- _Task prompt_:
After repeating the line containing "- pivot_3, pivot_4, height", stop; until then, repeat each line of the listing below exactly, starting with the first.

[Opening Dataset content section]

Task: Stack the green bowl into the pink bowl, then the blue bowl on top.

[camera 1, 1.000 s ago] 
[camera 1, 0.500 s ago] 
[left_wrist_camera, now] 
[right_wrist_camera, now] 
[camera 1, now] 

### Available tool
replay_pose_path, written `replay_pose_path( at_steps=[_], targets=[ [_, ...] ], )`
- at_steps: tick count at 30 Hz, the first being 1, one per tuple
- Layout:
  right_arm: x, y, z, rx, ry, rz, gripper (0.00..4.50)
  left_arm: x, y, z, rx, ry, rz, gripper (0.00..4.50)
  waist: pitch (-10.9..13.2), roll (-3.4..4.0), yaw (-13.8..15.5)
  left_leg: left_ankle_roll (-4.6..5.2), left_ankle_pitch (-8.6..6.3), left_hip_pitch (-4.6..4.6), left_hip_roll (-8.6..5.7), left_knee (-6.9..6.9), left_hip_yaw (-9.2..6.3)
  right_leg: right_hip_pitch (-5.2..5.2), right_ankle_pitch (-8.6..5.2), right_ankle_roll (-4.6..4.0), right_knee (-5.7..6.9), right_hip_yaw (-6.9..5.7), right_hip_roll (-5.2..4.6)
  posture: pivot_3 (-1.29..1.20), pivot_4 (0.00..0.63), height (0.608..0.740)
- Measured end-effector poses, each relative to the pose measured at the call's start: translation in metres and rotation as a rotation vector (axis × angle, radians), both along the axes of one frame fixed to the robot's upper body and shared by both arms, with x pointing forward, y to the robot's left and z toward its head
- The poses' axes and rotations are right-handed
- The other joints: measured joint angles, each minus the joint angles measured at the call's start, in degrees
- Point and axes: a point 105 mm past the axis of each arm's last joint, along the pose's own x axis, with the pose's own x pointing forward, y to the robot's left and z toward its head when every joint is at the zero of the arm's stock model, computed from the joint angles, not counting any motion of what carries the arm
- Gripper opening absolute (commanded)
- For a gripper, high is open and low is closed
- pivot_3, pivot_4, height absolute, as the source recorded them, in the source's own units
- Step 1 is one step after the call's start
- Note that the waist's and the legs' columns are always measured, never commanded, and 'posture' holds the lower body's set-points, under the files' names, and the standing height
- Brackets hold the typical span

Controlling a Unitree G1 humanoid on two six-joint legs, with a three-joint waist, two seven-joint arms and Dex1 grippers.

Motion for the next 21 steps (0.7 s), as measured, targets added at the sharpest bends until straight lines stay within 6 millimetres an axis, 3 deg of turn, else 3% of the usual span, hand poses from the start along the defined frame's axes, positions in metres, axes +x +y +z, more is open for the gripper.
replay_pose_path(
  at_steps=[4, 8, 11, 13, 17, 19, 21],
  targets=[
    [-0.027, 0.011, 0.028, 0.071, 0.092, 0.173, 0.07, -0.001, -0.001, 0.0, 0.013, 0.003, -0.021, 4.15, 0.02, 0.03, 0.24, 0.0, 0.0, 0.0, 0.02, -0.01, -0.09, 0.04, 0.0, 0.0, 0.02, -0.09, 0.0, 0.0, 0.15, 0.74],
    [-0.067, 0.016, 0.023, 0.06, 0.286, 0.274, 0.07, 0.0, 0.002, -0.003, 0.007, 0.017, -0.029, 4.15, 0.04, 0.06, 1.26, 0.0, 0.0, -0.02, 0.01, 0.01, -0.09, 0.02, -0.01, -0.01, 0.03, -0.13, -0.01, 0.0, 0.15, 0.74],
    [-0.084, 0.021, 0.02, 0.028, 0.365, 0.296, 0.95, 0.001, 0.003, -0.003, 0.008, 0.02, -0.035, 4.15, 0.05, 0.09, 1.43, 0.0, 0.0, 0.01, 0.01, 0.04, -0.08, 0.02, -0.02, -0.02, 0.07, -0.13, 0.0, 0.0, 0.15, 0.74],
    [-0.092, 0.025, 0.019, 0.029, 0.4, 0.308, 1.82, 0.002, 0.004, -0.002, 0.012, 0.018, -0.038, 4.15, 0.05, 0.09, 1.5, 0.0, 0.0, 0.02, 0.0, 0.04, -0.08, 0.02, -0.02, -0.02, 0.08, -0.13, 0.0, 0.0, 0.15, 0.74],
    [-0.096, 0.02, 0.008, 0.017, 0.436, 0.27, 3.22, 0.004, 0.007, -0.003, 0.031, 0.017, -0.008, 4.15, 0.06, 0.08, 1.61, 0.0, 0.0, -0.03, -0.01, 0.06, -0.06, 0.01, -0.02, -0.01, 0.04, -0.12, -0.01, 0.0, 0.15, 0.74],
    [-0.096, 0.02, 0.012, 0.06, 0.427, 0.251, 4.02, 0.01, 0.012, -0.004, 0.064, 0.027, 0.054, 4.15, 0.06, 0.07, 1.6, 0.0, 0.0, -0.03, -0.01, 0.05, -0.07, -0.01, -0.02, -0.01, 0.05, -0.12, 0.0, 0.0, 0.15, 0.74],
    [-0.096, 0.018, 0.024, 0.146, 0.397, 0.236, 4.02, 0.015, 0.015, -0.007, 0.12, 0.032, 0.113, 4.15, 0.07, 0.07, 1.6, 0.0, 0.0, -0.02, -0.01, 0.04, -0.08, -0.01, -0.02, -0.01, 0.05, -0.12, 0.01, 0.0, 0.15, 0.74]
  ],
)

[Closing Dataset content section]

- _Answer section_:
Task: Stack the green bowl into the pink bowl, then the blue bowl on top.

[camera 1, 1.000 s ago] 
[camera 1, 0.500 s ago] 
[left_wrist_camera, now] 
[right_wrist_camera, now] 
[camera 1, now] 

### Available tool
replay_pose_path, written `replay_pose_path( at_steps=[_], targets=[ [_, ...] ], )`
- at_steps: tick count at 30 Hz, the first being 1, one per tuple
- Layout:
  right_arm: x, y, z, rx, ry, rz, gripper (0.00..4.50)
  left_arm: x, y, z, rx, ry, rz, gripper (0.00..4.50)
  waist: pitch (-10.9..13.2), roll (-3.4..4.0), yaw (-13.8..15.5)
  left_leg: left_ankle_roll (-4.6..5.2), left_ankle_pitch (-8.6..6.3), left_hip_pitch (-4.6..4.6), left_hip_roll (-8.6..5.7), left_knee (-6.9..6.9), left_hip_yaw (-9.2..6.3)
  right_leg: right_hip_pitch (-5.2..5.2), right_ankle_pitch (-8.6..5.2), right_ankle_roll (-4.6..4.0), right_knee (-5.7..6.9), right_hip_yaw (-6.9..5.7), right_hip_roll (-5.2..4.6)
  posture: pivot_3 (-1.29..1.20), pivot_4 (0.00..0.63), height (0.608..0.740)
- Measured end-effector poses, each relative to the pose measured at the call's start: translation in metres and rotation as a rotation vector (axis × angle, radians), both along the axes of one frame fixed to the robot's upper body and shared by both arms, with x pointing forward, y to the robot's left and z toward its head
- The poses' axes and rotations are right-handed
- The other joints: measured joint angles, each minus the joint angles measured at the call's start, in degrees
- Point and axes: a point 105 mm past the axis of each arm's last joint, along the pose's own x axis, with the pose's own x pointing forward, y to the robot's left and z toward its head when every joint is at the zero of the arm's stock model, computed from the joint angles, not counting any motion of what carries the arm
- Gripper opening absolute (commanded)
- For a gripper, high is open and low is closed
- pivot_3, pivot_4, height absolute, as the source recorded them, in the source's own units

Besides this answer, the exercise requires nothing else.